TASK PROMPT » Identify each line in the records below that contains the word "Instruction", and copy it.

Entries taken from a collection
▬▬▬
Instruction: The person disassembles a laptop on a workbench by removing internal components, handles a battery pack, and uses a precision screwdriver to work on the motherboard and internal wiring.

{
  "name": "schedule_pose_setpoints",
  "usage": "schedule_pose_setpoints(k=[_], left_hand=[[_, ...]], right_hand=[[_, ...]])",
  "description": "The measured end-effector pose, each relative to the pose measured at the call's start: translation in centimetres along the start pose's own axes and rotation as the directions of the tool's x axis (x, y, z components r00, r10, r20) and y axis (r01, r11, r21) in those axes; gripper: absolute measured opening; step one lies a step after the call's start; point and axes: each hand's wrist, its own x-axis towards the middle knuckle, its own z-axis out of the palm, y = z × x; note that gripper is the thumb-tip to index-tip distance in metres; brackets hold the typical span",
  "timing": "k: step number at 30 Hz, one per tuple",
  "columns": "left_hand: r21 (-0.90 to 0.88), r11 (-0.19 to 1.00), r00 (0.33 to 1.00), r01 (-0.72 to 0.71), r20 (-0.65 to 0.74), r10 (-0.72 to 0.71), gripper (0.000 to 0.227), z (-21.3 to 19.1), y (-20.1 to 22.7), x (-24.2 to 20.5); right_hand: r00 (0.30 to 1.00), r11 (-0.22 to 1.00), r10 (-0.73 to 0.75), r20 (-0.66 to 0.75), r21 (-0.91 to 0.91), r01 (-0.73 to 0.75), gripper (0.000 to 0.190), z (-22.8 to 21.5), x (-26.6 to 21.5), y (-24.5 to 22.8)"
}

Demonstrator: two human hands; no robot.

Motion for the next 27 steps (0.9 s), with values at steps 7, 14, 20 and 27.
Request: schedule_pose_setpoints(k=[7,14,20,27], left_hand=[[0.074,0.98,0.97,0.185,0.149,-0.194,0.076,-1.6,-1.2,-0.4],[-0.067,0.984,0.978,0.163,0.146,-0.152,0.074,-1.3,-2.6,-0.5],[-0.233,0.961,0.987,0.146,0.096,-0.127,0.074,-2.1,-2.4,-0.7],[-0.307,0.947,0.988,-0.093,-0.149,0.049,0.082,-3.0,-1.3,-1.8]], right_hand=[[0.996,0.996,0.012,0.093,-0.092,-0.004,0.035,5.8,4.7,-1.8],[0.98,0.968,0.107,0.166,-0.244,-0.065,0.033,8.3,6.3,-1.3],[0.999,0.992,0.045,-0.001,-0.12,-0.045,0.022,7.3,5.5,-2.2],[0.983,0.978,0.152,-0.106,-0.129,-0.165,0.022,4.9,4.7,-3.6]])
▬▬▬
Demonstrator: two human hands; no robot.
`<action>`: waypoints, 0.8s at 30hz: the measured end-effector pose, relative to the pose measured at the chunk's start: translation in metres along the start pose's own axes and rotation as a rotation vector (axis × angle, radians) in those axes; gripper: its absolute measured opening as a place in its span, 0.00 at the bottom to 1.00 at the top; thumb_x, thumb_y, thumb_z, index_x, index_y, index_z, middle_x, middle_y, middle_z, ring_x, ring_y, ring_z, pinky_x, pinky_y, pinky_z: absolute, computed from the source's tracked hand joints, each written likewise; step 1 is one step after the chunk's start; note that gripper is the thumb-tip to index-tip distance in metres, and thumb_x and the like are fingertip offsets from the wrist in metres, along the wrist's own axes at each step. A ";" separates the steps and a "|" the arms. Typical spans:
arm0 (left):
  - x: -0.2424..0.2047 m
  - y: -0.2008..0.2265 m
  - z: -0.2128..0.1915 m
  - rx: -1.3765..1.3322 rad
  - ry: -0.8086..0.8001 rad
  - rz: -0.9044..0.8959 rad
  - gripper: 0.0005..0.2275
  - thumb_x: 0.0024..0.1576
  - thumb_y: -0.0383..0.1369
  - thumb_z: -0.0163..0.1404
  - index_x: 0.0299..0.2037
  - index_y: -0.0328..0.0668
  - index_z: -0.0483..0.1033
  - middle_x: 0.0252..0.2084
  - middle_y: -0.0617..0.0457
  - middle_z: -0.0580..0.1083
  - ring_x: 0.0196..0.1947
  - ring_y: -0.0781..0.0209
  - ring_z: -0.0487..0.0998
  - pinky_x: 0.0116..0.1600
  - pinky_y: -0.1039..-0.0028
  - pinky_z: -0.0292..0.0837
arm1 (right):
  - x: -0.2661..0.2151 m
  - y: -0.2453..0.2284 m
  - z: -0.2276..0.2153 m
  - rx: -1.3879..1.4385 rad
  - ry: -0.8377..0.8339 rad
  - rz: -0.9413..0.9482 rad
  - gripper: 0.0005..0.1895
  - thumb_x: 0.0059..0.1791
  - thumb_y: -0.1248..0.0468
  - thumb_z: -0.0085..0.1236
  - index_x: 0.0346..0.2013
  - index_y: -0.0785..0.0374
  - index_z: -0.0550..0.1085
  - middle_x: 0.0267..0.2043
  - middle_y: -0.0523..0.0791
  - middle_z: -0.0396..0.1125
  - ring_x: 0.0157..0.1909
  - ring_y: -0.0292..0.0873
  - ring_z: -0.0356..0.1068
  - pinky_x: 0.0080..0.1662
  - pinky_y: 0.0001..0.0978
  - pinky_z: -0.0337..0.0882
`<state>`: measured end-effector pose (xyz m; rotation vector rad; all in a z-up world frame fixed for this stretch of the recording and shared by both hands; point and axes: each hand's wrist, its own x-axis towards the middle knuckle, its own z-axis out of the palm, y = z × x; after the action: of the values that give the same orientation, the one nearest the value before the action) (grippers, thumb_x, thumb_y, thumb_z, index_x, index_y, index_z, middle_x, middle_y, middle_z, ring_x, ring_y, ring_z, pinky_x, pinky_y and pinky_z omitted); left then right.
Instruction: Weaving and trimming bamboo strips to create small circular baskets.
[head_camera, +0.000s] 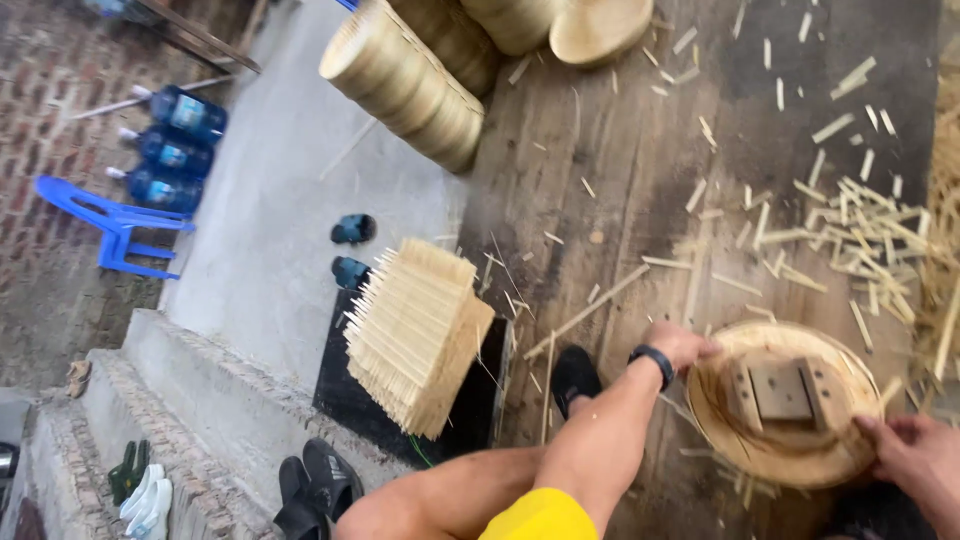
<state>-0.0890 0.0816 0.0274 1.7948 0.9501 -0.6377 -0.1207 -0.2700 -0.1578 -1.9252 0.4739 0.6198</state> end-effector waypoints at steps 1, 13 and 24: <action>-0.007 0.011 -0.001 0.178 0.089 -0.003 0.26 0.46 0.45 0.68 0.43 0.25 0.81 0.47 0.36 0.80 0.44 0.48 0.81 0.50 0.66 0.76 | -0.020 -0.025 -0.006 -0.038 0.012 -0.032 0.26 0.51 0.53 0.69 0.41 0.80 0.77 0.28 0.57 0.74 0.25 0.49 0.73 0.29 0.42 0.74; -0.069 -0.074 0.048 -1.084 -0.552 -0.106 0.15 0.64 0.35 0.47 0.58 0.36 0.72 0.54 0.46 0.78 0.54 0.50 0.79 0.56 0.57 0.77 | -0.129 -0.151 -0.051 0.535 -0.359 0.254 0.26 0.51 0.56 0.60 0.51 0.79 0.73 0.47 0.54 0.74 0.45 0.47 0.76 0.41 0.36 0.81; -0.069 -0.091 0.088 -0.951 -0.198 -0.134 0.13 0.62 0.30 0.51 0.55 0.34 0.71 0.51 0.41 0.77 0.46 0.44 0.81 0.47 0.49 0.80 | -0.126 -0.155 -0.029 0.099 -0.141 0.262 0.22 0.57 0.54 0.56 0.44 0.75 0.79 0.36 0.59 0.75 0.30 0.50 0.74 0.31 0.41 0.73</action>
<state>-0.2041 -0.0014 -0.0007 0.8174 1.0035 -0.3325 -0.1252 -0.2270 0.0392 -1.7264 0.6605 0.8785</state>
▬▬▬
EXERCISE RESULT »
Instruction: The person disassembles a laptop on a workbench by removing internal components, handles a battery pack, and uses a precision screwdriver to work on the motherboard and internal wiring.
Instruction: Weaving and trimming bamboo strips to create small circular baskets.

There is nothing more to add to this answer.